• Exercise prompt: Produce a word-for-word copy of the data that follows, excluding images.

• Dataset excerpt:
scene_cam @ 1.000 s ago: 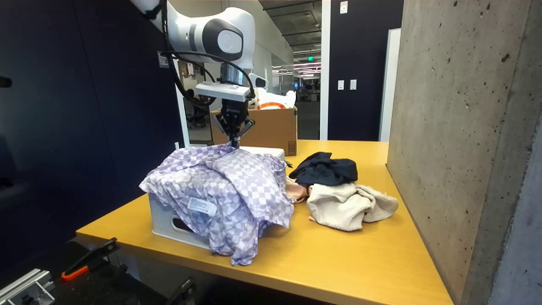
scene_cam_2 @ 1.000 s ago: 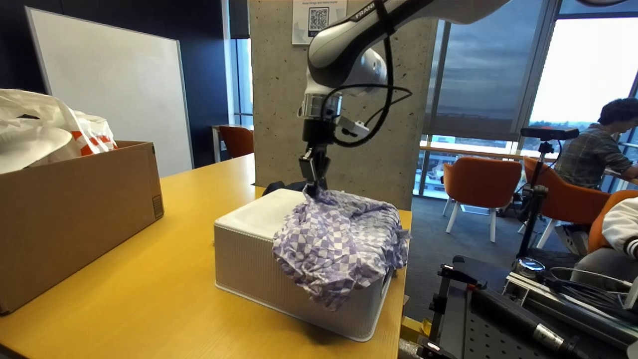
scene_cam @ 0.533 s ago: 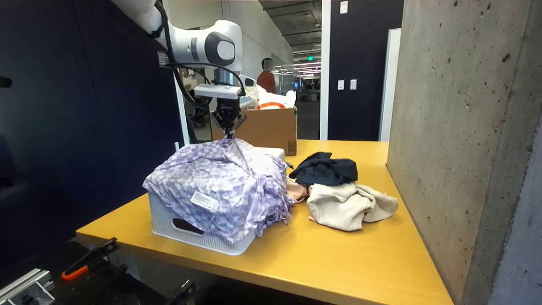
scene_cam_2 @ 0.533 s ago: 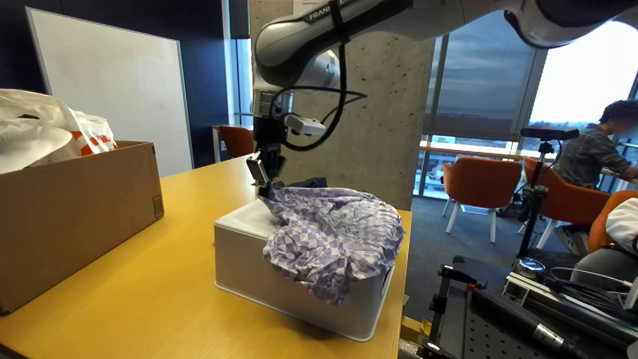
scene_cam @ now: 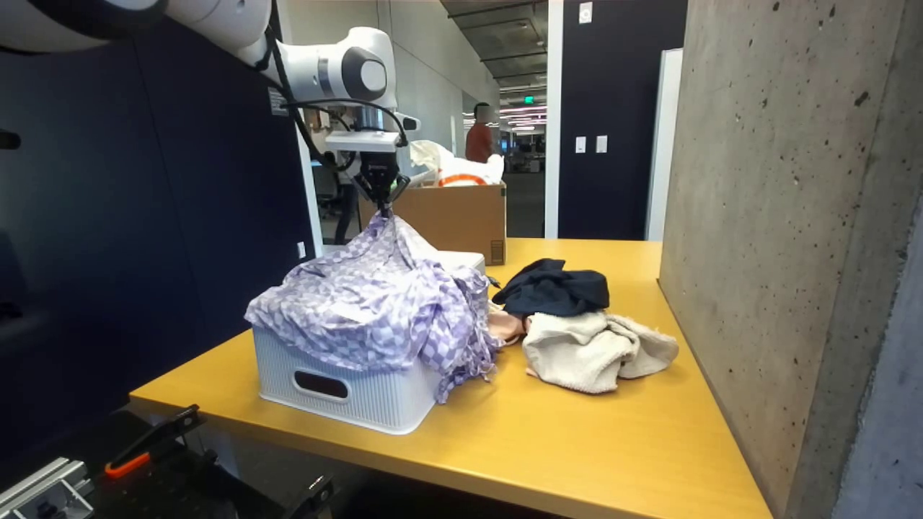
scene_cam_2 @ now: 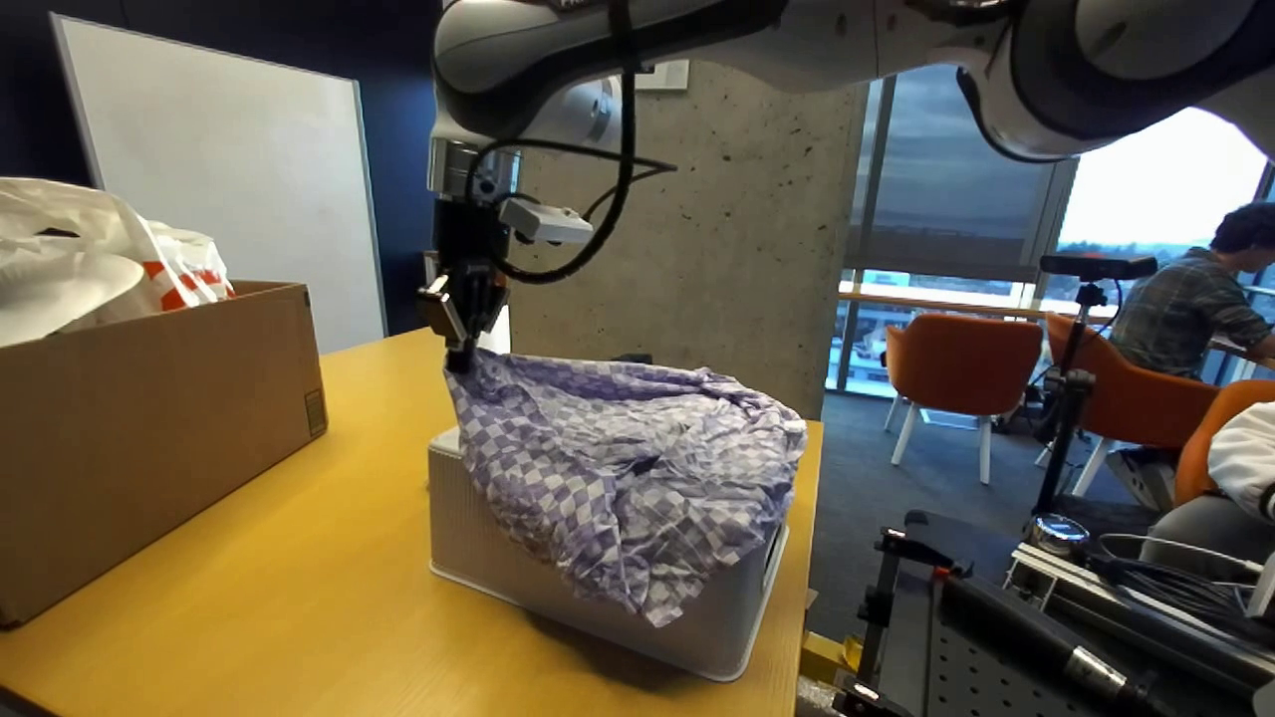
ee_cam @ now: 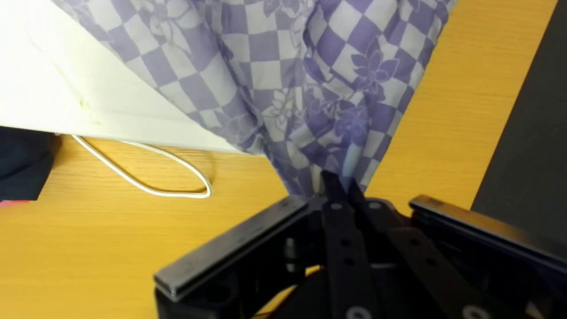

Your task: Cover the top of the basket fully with the purple cloth

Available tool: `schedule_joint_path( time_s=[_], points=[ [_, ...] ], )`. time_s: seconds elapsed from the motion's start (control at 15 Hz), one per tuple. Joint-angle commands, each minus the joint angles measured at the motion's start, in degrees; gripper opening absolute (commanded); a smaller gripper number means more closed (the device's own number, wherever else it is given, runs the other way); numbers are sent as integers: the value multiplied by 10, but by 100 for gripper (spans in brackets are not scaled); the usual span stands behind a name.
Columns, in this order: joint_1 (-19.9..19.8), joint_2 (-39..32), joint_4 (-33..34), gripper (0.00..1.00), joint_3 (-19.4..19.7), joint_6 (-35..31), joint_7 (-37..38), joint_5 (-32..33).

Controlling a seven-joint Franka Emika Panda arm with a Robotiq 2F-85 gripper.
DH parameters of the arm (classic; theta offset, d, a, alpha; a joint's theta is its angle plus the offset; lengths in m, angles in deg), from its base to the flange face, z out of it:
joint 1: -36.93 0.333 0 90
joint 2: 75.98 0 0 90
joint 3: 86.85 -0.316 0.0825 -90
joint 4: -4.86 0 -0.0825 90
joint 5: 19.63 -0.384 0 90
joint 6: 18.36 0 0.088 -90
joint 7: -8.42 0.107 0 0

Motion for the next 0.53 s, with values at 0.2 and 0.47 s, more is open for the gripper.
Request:
schedule_joint_path(
  time_s=[0.2,0.47],
  points=[
    [3,-119,157,0,-9,21,-3,7],
    [15,-137,179,29,1,15,2,4]
  ],
)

• Final answer:
scene_cam @ 1.000 s ago: 
scene_cam_2 @ 1.000 s ago: 
scene_cam @ 0.533 s ago: 
scene_cam_2 @ 0.533 s ago: 
scene_cam @ now: 
scene_cam_2 @ now: 
ee_cam @ now: 

Your task: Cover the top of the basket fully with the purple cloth

Available tool: `schedule_joint_path( time_s=[_], points=[ [_, ...] ], )`. time_s: seconds elapsed from the motion's start (control at 15 Hz), one per tuple. Joint-angle commands, each minus the joint angles measured at the motion's start, in degrees; gripper opening absolute (commanded); a smaller gripper number means more closed (the device's own number, wherever else it is given, runs the other way); numbers are sent as integers: the value multiplied by 10, but by 100 for gripper (spans in brackets are not scaled); the usual span stands behind a name.
Columns, in this order: joint_1 (-19.9..19.8), joint_2 (-39..32), joint_4 (-33..34), gripper (0.00..1.00), joint_3 (-19.4..19.7), joint_6 (-35..31), joint_7 (-37..38), joint_5 (-32..33).

Controlling a seven-joint Franka Emika Panda arm with a Robotiq 2F-85 gripper.
DH parameters of the arm (classic; theta offset, d, a, alpha; a joint's theta is its angle plus the offset; lengths in m, angles in deg), from its base to the flange face, z out of it:
joint 1: -36.93 0.333 0 90
joint 2: 75.98 0 0 90
joint 3: 86.85 -0.316 0.0825 -90
joint 4: -4.86 0 -0.0825 90
joint 5: 19.63 -0.384 0 90
joint 6: 18.36 0 0.088 -90
joint 7: -8.42 0.107 0 0

Motion for the next 0.53 s, with values at 0.2 and 0.47 s, more is open for the gripper.
Request:
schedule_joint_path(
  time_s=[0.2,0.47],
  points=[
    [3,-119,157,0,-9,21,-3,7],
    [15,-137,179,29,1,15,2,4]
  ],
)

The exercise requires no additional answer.